* What to do: Please output exactly the lines of the material from the first through the line containing "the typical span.", and nothing more.

* Provided data:
════════════════

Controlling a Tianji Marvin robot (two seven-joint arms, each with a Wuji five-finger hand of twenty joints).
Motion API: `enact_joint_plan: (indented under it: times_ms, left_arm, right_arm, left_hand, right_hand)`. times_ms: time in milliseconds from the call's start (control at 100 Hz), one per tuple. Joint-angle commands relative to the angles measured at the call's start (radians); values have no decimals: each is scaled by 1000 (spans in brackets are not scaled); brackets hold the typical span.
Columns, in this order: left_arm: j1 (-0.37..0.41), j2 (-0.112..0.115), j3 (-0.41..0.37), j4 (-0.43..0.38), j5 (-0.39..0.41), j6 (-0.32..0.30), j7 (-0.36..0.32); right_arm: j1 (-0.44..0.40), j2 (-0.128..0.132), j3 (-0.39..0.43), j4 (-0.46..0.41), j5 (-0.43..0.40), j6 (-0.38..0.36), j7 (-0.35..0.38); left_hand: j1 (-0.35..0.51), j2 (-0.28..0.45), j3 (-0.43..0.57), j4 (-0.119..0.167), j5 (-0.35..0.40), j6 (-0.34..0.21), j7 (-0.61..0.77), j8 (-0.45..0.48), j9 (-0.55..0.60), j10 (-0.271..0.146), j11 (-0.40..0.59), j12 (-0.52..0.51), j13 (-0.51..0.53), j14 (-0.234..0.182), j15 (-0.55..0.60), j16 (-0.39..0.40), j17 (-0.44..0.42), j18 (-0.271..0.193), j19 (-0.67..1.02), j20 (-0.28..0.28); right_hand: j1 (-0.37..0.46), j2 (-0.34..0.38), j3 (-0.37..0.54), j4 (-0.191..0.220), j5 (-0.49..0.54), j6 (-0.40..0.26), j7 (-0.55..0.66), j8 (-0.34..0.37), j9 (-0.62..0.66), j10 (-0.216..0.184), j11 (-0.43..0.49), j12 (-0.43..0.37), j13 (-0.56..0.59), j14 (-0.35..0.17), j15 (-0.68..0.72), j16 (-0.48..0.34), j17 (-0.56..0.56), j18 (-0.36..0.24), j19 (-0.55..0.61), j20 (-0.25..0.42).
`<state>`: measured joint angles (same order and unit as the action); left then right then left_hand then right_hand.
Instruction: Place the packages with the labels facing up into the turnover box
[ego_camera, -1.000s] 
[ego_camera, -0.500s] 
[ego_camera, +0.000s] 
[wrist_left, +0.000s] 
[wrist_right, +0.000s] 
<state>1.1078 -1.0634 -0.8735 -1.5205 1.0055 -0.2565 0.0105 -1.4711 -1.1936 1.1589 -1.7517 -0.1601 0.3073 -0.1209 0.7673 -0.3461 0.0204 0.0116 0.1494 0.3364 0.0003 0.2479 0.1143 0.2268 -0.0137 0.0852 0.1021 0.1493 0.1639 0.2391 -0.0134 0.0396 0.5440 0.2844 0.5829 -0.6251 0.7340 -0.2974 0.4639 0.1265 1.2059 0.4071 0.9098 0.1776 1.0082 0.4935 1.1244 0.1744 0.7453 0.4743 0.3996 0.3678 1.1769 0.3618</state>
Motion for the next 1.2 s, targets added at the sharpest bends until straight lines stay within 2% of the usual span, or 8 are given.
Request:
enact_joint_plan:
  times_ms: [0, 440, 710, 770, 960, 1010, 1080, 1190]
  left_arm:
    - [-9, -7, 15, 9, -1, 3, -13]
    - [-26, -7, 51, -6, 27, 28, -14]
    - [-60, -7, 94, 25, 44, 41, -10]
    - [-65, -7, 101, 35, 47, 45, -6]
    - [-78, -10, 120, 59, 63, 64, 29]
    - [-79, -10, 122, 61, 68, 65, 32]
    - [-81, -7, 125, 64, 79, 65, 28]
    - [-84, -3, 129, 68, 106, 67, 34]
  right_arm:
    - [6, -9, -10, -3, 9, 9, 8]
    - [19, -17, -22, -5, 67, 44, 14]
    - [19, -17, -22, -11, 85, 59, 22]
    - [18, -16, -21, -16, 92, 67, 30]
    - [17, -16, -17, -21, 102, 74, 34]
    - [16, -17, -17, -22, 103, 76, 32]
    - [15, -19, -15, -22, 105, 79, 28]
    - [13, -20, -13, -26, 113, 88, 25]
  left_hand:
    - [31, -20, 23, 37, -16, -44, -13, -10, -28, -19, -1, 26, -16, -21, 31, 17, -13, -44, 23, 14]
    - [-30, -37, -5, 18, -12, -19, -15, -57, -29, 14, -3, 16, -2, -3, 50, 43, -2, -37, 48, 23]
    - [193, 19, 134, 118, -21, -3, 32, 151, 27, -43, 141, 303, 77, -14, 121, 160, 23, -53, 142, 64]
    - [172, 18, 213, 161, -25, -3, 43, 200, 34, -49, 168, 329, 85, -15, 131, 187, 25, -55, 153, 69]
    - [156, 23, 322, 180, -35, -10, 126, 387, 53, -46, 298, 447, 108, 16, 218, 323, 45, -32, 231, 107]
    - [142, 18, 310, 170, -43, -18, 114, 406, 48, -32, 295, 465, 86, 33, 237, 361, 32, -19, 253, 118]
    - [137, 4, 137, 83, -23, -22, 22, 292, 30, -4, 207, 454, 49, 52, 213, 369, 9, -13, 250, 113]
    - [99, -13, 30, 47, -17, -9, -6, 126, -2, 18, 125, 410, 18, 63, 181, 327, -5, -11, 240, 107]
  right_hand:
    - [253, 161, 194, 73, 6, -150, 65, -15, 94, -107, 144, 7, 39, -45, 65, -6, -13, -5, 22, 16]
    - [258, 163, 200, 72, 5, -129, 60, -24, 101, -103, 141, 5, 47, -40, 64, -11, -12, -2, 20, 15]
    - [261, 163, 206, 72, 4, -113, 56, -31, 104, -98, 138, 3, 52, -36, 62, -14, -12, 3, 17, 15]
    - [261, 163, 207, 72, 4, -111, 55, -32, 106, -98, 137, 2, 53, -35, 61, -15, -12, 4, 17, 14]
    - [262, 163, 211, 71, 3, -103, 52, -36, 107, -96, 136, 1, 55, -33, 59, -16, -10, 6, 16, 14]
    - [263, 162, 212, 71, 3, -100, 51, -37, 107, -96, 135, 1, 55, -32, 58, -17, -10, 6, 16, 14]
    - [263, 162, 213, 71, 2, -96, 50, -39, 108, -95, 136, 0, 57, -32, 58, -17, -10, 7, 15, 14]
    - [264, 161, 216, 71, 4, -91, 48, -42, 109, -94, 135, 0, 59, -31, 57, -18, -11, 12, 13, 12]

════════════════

* Response to the exercise:
Controlling a Tianji Marvin robot (two seven-joint arms, each with a Wuji five-finger hand of twenty joints).
Motion API: `enact_joint_plan: (indented under it: times_ms, left_arm, right_arm, left_hand, right_hand)`. times_ms: time in milliseconds from the call's start (control at 100 Hz), one per tuple. Joint-angle commands relative to the angles measured at the call's start (radians); values have no decimals: each is scaled by 1000 (spans in brackets are not scaled); brackets hold the typical span.

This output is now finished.